Now that I'm a member of both NGC and PCGS, I can truly compare the services.

I'm not experienced enough in the grades to really compare grading across the services. I'm sure that there are some variances. It's possible that one service grades more easily than another. Certainly auction houses see much better results for modern coins from PCGS than from NGC.

But I don't think it's in NGC's best interests to grade so easily. Eventually, collectors catch on, the grading service becomes another has-been, slabs sell for raw value only (at two grades below stated value), and the service dies out.

What else is going on? Look at the grading fee structures!

NGC allows us small-timers to grade pretty cheaply. My submission costs, postage and all, rarely exceed $17/coin. But PCGS is pricey ... UNLESS you grade in bulk.

Minimum bulk order: 100 coins. Additional bulk benefit: minimum grades (as long as 60% of your order exceeds), else no charge. Imagine, at NGC, grading 60 coins for $600 plus postage!! It's a fabulous deal, and it explains why there is so much modern PCGS floating around out there, while NGC is pretty skimpy. It also explains why PCGS slabs resell, but not NGC.

Think about it. An NGC slab means the collector is small-time. What do we small-timers do? Grade our favorite coins, and sell only in financial straits or to upgrade. A PCGS guy is often a dealer, selling to collectors who don't have the time or luck to find the coin we need raw to grade ourselves.

There just isn't enough market data out there to support modern coin valuations, and this PCGS/NGC "rivalry" further distorts the market. Dealers have to unload inventory, just to cover cost. But a true collector won't sell at any price, unless absolutely necessary ... or unless at big enough price ... or unless to a like-minded collector. I suspect many of us NGC-ers trade instead of sell. I certainly have.

I'm particularly watching 2010 D MS dimes right now. I've talked up my dimes in past journals. I've got a homemade 67 FT and 68 FT. (I sold my 66FT for basically pennies.) The 68 FT is pop 1. There are no PCGS better than 66 FB.

Talk about distortion, when mostly PCGS slabs are for sale! I imagine collectors "play possum" on grading new-issue coins before registry cut-off, to artificially inflate prices and make it harder for competition to keep up with their top pops. But I doubt dealers can afford to do the same. So is the dearth of PCGS dimes > 66FB to mean that a 68FT is a 1-in-a-million? Or does it mean that NGC really inflates its grades?

If NGC practices grade inflation, well, PCGS does it just as much.
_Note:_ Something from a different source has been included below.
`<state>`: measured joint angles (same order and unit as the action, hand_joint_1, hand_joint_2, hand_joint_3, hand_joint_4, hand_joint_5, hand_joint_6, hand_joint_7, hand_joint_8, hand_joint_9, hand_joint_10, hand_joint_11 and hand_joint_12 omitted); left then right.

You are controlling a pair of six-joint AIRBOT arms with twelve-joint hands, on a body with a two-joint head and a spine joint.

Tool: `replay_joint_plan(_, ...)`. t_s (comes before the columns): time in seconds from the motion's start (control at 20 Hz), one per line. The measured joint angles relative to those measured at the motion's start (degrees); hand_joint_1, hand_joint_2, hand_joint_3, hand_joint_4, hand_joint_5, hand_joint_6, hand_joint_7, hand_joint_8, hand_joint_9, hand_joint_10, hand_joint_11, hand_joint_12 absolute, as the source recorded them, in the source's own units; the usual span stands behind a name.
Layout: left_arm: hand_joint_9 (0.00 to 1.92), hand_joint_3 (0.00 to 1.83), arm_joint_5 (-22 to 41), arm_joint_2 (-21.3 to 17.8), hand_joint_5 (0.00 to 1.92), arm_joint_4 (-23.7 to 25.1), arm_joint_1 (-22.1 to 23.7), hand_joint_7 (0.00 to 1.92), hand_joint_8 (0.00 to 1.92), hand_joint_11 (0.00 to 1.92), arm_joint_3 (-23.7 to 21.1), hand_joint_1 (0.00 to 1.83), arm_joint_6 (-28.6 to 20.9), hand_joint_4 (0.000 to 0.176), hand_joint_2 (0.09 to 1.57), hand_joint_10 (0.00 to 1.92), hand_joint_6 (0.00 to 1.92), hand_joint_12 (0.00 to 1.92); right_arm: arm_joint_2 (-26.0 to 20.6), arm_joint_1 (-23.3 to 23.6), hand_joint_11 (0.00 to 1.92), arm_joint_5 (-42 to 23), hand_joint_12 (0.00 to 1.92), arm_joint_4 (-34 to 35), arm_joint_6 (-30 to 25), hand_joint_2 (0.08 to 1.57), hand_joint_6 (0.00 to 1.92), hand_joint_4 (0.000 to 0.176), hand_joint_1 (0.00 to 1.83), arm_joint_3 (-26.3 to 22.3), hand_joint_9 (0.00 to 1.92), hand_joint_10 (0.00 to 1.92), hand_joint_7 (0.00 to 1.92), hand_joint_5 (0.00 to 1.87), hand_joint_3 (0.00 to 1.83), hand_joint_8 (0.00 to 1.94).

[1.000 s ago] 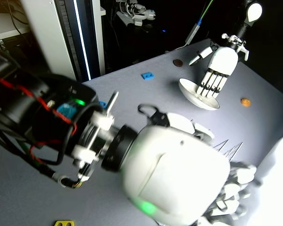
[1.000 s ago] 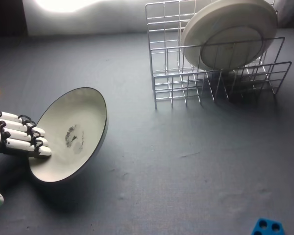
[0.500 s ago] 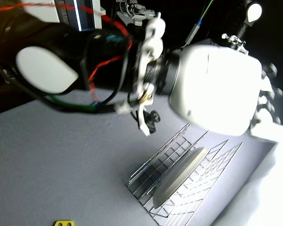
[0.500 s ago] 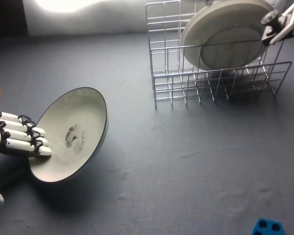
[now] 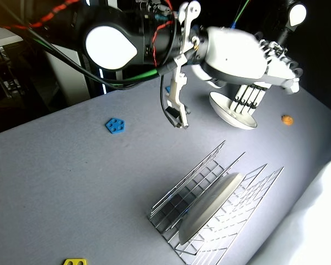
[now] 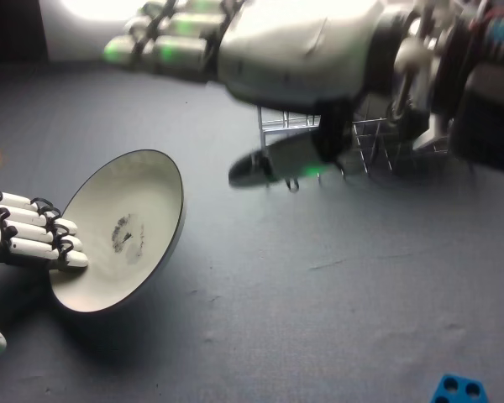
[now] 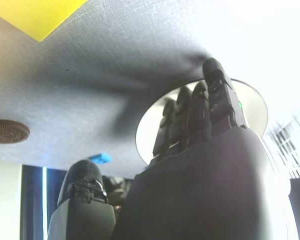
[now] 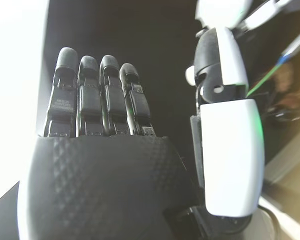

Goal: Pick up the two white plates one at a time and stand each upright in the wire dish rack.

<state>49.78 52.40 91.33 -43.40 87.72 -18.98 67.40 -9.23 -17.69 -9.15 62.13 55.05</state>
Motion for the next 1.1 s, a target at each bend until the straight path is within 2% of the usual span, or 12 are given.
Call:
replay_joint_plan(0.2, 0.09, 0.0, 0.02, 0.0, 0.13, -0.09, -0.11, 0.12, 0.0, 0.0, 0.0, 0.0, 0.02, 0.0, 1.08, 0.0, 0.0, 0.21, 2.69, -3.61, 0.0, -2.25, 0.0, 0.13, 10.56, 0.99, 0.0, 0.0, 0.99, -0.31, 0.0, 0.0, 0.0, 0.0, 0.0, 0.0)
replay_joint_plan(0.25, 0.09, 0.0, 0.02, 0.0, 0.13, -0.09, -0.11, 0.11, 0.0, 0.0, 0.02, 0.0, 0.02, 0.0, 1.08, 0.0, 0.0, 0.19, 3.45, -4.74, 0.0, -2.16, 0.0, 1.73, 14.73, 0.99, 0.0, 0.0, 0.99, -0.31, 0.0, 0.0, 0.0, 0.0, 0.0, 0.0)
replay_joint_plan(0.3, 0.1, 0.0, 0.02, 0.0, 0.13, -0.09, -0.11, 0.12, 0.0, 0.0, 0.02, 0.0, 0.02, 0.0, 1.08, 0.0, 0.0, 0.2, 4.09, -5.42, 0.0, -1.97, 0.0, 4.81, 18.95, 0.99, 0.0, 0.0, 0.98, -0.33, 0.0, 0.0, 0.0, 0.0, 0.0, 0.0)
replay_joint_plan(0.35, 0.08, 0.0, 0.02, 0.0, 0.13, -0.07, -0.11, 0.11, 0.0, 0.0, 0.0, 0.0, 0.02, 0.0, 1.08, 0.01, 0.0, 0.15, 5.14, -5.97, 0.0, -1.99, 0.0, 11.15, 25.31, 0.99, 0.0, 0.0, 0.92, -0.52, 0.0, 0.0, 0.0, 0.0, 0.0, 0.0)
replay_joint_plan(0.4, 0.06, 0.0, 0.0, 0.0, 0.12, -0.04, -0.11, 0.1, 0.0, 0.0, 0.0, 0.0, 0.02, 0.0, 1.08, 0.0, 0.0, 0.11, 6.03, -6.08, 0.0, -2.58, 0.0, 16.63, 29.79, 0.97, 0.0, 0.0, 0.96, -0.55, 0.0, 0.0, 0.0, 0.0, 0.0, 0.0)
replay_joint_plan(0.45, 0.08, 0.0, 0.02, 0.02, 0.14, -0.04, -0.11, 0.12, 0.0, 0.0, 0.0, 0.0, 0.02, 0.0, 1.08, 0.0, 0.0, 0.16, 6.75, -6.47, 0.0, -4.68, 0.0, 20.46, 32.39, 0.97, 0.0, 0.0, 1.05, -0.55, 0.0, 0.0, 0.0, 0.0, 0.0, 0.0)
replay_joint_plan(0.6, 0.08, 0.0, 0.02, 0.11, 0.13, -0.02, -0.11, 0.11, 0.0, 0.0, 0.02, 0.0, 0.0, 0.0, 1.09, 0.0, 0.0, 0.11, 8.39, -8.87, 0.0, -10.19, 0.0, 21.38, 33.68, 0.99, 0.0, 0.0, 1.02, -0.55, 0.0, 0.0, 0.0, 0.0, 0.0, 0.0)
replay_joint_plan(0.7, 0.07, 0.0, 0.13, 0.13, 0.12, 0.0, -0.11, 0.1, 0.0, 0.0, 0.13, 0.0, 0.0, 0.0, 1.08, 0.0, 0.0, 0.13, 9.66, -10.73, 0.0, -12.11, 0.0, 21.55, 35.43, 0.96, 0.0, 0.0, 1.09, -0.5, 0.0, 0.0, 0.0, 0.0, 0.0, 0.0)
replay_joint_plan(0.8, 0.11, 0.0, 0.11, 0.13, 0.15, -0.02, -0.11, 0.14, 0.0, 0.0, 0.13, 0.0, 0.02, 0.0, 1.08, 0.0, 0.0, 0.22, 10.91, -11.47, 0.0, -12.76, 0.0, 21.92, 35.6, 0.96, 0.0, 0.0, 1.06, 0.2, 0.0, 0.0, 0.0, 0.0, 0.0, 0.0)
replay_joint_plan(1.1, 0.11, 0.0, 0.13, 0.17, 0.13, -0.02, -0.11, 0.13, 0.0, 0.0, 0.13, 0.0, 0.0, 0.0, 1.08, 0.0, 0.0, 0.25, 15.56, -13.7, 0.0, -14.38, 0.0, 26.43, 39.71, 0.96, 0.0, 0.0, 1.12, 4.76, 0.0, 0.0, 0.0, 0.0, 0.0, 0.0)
There are some real 66 dogs out there. I've only ever had my dogs grade as high as 65 at NGC.

This is all old news to many of you. But I'm still new at this. If I can really swing the cash in early 2011, I may try getting a few boxes of new MS coins and grading 100 via PCGS. It'd be a great way to build an EBay store lol.

AND IN OTHER NEWS. I've got some conservation coins in the system right now. There's no way (that I know) of checking on their status with cleaning or grading, so I'm just sitting on my hands ... More on that in a later journal.

All the best, y'all!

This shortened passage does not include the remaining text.